Action item | In the listing below, how many lines hold the string "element"? Reply with the number and nothing else.

------------------------------------------------------------------------

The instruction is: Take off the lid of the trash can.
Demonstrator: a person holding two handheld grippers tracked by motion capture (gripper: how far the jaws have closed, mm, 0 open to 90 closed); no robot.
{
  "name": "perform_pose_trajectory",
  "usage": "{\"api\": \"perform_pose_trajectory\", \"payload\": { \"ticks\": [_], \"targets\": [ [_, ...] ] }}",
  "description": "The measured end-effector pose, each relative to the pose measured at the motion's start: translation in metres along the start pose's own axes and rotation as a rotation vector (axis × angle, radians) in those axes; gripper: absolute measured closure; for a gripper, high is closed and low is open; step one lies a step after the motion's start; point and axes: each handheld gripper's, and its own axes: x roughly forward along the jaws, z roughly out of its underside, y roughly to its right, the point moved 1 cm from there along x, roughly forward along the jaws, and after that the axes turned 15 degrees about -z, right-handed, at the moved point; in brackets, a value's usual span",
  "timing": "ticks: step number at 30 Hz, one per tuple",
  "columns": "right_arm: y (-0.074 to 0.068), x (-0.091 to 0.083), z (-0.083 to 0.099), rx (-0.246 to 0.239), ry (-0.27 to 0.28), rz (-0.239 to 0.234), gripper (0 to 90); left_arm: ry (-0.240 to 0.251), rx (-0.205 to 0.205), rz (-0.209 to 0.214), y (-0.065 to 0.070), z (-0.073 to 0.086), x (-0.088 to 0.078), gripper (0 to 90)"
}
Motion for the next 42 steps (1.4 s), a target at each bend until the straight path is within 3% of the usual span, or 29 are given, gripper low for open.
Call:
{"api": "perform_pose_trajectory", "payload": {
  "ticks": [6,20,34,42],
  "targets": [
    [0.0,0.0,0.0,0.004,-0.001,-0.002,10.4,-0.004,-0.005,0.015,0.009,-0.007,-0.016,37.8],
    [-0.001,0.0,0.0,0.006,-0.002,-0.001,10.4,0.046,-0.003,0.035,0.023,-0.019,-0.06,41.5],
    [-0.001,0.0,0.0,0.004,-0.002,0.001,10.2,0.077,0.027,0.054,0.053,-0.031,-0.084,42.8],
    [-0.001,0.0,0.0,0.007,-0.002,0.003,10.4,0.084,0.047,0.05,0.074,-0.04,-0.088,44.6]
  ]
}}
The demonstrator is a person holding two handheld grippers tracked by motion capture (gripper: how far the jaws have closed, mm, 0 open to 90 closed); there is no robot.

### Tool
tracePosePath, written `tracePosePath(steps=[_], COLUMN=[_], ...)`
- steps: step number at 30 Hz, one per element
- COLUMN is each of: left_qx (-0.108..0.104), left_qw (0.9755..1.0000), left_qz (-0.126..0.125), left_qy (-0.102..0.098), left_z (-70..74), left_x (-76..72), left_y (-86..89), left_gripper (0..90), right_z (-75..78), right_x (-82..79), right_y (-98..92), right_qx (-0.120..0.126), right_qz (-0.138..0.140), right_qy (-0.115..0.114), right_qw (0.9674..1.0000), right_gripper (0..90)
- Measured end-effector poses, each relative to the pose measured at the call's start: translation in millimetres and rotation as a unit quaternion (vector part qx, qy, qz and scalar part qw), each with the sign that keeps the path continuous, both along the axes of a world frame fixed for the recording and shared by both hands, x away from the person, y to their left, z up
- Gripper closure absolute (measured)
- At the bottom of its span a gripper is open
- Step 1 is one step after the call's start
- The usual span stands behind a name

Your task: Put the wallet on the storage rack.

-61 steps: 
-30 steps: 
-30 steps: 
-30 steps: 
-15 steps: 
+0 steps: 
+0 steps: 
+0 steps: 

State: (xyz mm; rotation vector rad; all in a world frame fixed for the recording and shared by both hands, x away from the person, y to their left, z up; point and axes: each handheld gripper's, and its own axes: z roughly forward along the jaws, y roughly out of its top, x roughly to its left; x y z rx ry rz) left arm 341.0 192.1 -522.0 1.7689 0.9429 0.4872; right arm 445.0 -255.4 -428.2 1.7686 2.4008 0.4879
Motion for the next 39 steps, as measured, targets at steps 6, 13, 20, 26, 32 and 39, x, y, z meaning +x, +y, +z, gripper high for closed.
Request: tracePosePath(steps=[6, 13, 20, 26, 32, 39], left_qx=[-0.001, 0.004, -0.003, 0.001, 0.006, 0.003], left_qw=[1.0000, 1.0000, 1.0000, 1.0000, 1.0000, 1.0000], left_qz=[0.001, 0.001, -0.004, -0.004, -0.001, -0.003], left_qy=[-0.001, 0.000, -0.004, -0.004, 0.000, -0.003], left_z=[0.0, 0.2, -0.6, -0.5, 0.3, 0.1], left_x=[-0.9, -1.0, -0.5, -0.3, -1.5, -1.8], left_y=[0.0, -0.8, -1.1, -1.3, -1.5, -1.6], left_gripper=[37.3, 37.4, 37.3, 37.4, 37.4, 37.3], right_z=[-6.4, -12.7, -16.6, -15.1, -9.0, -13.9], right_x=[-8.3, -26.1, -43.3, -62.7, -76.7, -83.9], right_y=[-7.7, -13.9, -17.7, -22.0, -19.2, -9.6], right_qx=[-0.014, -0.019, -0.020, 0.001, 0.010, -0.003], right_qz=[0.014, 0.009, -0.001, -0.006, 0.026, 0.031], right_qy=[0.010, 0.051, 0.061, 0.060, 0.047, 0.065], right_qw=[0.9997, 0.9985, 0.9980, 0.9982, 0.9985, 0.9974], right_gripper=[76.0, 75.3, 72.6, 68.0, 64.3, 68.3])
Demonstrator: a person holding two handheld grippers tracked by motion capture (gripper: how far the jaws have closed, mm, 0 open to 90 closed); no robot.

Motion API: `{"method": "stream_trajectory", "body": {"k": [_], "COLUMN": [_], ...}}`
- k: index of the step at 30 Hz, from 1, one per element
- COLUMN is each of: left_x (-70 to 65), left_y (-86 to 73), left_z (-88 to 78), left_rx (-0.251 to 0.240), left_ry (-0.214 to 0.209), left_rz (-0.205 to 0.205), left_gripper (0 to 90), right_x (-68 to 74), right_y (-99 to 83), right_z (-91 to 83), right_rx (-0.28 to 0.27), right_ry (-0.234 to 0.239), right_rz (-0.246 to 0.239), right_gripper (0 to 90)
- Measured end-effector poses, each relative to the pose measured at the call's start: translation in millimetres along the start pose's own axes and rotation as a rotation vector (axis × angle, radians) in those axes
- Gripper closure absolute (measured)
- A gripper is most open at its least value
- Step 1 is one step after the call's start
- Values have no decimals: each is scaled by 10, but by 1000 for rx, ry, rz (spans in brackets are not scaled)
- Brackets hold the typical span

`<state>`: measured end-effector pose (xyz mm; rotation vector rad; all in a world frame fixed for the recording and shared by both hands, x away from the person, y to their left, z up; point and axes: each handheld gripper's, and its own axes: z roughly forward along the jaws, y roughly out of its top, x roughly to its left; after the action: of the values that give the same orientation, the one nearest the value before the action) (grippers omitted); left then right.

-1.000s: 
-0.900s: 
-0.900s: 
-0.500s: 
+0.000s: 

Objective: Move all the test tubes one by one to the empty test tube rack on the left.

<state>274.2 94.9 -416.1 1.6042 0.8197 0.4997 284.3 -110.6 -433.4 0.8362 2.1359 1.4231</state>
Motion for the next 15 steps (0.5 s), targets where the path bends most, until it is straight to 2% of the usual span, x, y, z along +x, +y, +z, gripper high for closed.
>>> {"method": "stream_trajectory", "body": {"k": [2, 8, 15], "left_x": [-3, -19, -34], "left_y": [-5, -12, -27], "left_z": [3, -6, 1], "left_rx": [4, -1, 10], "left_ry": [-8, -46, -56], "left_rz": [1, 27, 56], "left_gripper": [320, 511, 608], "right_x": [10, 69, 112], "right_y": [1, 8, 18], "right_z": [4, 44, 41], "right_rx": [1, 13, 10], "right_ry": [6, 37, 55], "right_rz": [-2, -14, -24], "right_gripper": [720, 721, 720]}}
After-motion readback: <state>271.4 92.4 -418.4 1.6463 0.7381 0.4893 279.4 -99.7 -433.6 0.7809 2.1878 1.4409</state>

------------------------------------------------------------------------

Your response | 2